I came across an interesting question: "Why are daily rebalanced inverse/leveraged ETFs bad for long term investing?"
Despite the topic, the answers there actually illustrated the hypothetical risk of short-term trading in leveraged ETFs (i.e. in days), closing the subject with the assumption that, if the demonstrably extremely risky short term trading continued into the future, the value of the ETF would get inevitably get eliminated.
Trying to learn more about the subject, I was surprised that these leveraged ETFs actually appear to have a strong long-term track record.
For example, one of the oldest leveraged ETFs, 2XTechnology ETF ROM was launched in February 2007, just 10 months before the Great Recession.
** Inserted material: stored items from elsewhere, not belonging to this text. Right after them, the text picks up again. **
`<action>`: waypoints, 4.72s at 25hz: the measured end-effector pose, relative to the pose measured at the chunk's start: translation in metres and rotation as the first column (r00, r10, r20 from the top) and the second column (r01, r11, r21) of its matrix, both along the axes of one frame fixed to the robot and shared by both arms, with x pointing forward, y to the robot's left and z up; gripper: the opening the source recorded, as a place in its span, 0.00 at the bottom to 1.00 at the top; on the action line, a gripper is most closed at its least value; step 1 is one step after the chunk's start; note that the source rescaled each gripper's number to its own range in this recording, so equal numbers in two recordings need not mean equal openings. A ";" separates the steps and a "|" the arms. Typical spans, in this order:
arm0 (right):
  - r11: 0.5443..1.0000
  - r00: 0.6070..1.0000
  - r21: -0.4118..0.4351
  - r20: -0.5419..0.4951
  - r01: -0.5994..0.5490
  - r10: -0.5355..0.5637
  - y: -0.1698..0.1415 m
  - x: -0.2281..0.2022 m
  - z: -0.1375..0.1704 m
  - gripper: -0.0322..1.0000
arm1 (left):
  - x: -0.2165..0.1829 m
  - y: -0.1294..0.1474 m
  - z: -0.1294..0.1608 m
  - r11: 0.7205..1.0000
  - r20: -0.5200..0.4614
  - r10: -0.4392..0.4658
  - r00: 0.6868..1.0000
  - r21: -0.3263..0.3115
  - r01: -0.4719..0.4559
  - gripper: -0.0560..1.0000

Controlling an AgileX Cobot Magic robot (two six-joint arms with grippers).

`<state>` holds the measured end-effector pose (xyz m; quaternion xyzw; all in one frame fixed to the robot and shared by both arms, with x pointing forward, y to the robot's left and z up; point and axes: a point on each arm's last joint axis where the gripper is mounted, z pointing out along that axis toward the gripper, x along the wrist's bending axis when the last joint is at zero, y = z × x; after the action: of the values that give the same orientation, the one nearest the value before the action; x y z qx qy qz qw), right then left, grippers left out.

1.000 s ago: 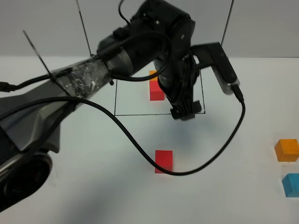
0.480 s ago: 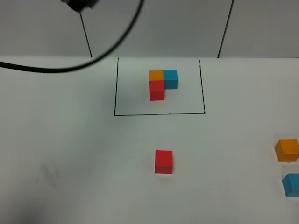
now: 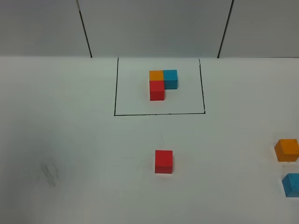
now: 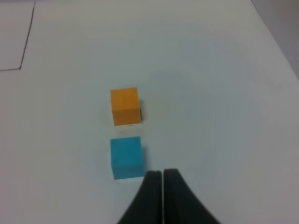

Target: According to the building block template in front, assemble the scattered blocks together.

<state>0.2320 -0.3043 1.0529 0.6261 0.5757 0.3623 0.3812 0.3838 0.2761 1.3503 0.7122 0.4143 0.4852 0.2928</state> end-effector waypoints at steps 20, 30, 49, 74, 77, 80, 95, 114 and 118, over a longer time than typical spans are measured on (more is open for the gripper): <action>1.000 1.000 -0.001 -0.001 0.000 0.000 0.000 0.000 0.000 0.03 | -0.160 0.039 -0.118 0.993 -0.026 -0.063 0.998 -0.097 0.060 0.93; 1.000 1.000 0.000 -0.001 0.000 0.000 0.000 0.000 0.000 0.03 | -0.191 0.025 -0.184 0.949 -0.060 0.134 0.989 -0.279 -0.145 0.92; 1.000 1.000 0.000 -0.001 0.000 0.000 0.000 0.000 0.000 0.03 | -0.162 0.026 -0.296 0.871 -0.269 0.205 0.941 -0.388 -0.300 0.91; 1.000 1.000 0.000 -0.001 0.000 0.000 0.000 0.000 0.000 0.03 | -0.157 0.027 -0.307 0.855 -0.268 0.231 0.935 -0.403 -0.327 0.74; 1.000 1.000 0.000 -0.001 0.000 0.000 0.000 0.000 0.000 0.03 | -0.157 0.027 -0.307 0.855 -0.268 0.232 0.935 -0.403 -0.327 0.71; 1.000 1.000 0.000 -0.001 0.000 0.000 0.000 0.000 0.000 0.03 | -0.157 0.027 -0.307 0.854 -0.268 0.232 0.935 -0.404 -0.327 0.68; 1.000 1.000 0.000 -0.001 0.000 0.000 0.000 0.000 0.000 0.03 | -0.157 0.027 -0.307 0.853 -0.269 0.232 0.935 -0.405 -0.329 0.60; 1.000 1.000 -0.014 -0.002 -0.012 0.012 0.000 0.000 0.000 0.18 | -0.157 0.027 -0.307 0.853 -0.269 0.233 0.934 -0.406 -0.329 0.60; 0.999 1.000 -0.042 -0.014 -0.024 0.024 0.000 0.001 0.000 0.47 | -0.157 0.027 -0.307 0.853 -0.269 0.233 0.934 -0.406 -0.329 0.60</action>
<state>0.2334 -0.3041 1.0529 0.6133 0.5932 0.3504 0.3863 0.2266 0.3034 1.0433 0.6049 0.6427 0.3371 0.3277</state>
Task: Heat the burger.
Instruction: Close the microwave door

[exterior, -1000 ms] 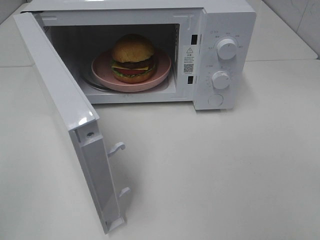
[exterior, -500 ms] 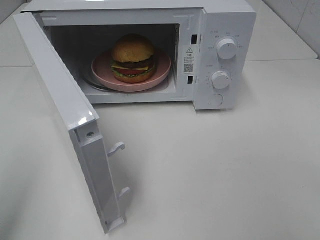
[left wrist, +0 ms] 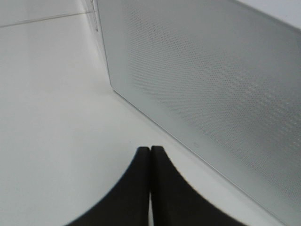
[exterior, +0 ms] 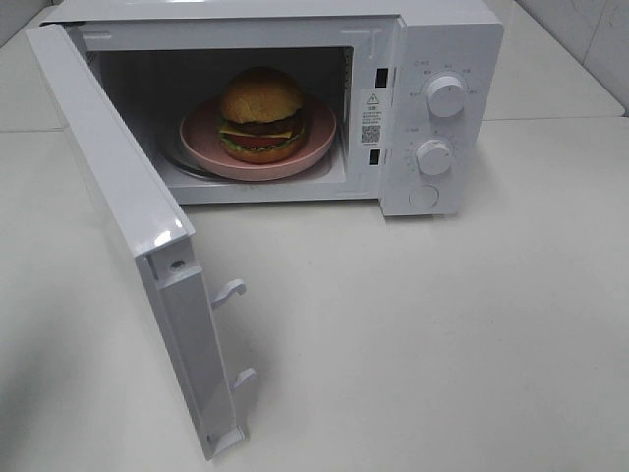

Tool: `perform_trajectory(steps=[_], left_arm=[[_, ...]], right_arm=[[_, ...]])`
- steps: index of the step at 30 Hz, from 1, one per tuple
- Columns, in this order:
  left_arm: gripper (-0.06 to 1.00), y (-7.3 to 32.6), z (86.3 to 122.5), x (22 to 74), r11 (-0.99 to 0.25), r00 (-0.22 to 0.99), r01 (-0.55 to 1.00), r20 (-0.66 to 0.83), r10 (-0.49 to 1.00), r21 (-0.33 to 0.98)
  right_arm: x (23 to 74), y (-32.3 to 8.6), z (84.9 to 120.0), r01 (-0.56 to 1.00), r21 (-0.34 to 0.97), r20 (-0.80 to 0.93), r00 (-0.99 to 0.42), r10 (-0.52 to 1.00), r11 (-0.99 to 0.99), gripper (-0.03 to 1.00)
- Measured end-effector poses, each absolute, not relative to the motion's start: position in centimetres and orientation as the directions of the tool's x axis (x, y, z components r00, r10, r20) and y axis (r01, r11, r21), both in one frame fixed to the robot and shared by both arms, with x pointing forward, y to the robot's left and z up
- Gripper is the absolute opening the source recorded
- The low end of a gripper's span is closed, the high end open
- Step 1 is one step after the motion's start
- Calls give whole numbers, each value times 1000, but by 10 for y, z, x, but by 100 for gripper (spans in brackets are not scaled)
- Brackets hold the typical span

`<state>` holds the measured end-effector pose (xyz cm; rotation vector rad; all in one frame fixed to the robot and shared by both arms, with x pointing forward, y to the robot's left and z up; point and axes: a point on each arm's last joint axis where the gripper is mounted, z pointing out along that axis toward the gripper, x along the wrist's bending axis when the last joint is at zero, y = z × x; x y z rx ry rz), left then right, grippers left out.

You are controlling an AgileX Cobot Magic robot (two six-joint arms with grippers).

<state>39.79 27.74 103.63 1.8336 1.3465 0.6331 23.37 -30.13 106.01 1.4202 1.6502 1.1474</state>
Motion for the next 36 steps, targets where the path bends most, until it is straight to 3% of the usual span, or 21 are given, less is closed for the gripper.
perform_trajectory(steps=[15,36], left_arm=[[0,268,1008,431,-112,301,641,-114,947,760],[0,221,990,463,-237,386,591,-13,922,771]], right_arm=[[234,-301,1060,394,919,56,-185,981,22,76],[234,-301,1060,394,919,56,-185,981,22,76]])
To date, it has more than doubled the performance of Technology ETF VGT during the same period, despite having being launched just before the Great Recession: 649.54% to 317.25%. (Many other leveraged ETFs have performed much better, but they were launched after or towards the end of the Great Recession, so I didn't use them as an example.) Even in this extremely unfavorable example where people bought the leveraged ETF just before the worst recent disaster hit, the leveraged ETF eventually beat the non-leveraged ETF in the same sector by a considerable margin.
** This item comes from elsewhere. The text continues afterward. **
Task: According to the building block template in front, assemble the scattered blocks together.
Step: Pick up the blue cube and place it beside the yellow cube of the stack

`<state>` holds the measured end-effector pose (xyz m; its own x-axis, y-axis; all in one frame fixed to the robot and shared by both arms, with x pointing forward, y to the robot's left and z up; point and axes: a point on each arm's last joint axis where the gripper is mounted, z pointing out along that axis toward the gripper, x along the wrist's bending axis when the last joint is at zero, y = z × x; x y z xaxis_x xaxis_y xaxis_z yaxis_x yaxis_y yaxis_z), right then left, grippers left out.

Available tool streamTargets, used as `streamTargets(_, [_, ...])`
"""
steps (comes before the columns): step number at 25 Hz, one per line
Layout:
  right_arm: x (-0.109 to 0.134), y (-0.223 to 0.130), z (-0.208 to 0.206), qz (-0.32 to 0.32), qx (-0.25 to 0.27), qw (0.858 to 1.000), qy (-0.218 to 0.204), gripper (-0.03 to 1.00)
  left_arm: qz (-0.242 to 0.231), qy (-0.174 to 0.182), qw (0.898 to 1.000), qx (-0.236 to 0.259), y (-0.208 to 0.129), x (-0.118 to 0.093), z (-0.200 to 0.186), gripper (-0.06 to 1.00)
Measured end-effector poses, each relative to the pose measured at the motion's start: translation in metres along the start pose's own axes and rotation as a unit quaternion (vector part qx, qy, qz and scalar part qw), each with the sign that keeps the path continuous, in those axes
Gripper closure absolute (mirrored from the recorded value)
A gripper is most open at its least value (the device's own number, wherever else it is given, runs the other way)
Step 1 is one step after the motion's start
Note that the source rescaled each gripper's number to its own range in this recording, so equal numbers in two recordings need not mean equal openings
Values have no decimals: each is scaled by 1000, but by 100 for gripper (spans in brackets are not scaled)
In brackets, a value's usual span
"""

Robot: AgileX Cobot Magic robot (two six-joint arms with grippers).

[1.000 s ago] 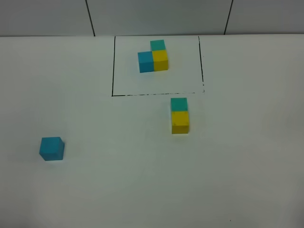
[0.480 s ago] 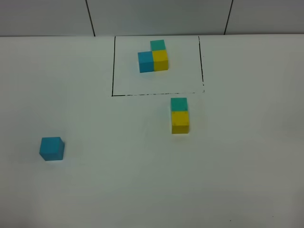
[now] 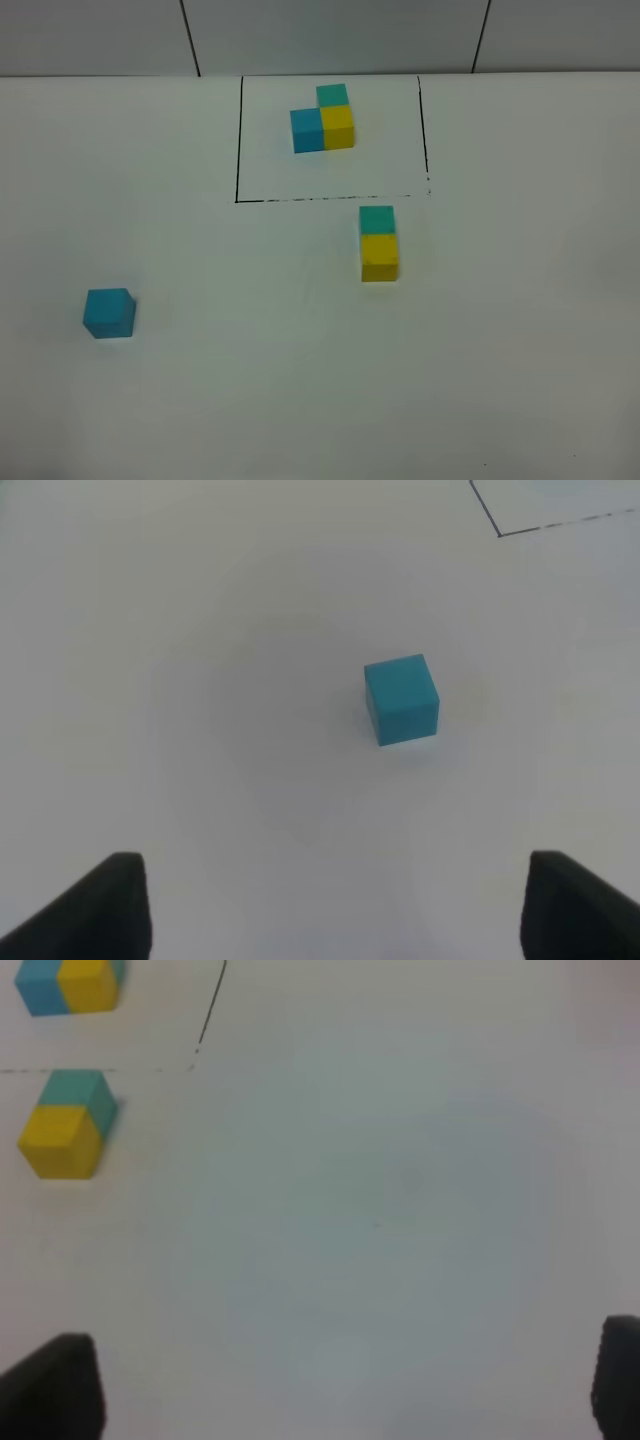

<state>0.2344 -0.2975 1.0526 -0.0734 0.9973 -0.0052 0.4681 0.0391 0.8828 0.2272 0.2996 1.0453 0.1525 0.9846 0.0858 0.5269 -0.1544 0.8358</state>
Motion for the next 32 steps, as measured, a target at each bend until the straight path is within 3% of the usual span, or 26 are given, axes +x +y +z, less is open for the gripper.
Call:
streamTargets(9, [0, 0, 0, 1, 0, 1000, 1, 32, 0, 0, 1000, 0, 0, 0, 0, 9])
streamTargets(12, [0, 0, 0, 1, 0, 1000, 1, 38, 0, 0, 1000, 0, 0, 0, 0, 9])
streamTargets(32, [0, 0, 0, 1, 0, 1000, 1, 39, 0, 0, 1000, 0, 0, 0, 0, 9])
The data I found is that these investments are extremely volatile and can kill you in the short term, but in the long term they are very profitable. (I think this volatility can be easily mitigated by keeping only a small portion in leveraged ETFs, but that's another subject). This is exactly opposite to the premise that these investments can be very rewarding in the short term but in the long term they inevitably fail.
Is there actual evidence that leveraged ETFs perform poorly in the long-term?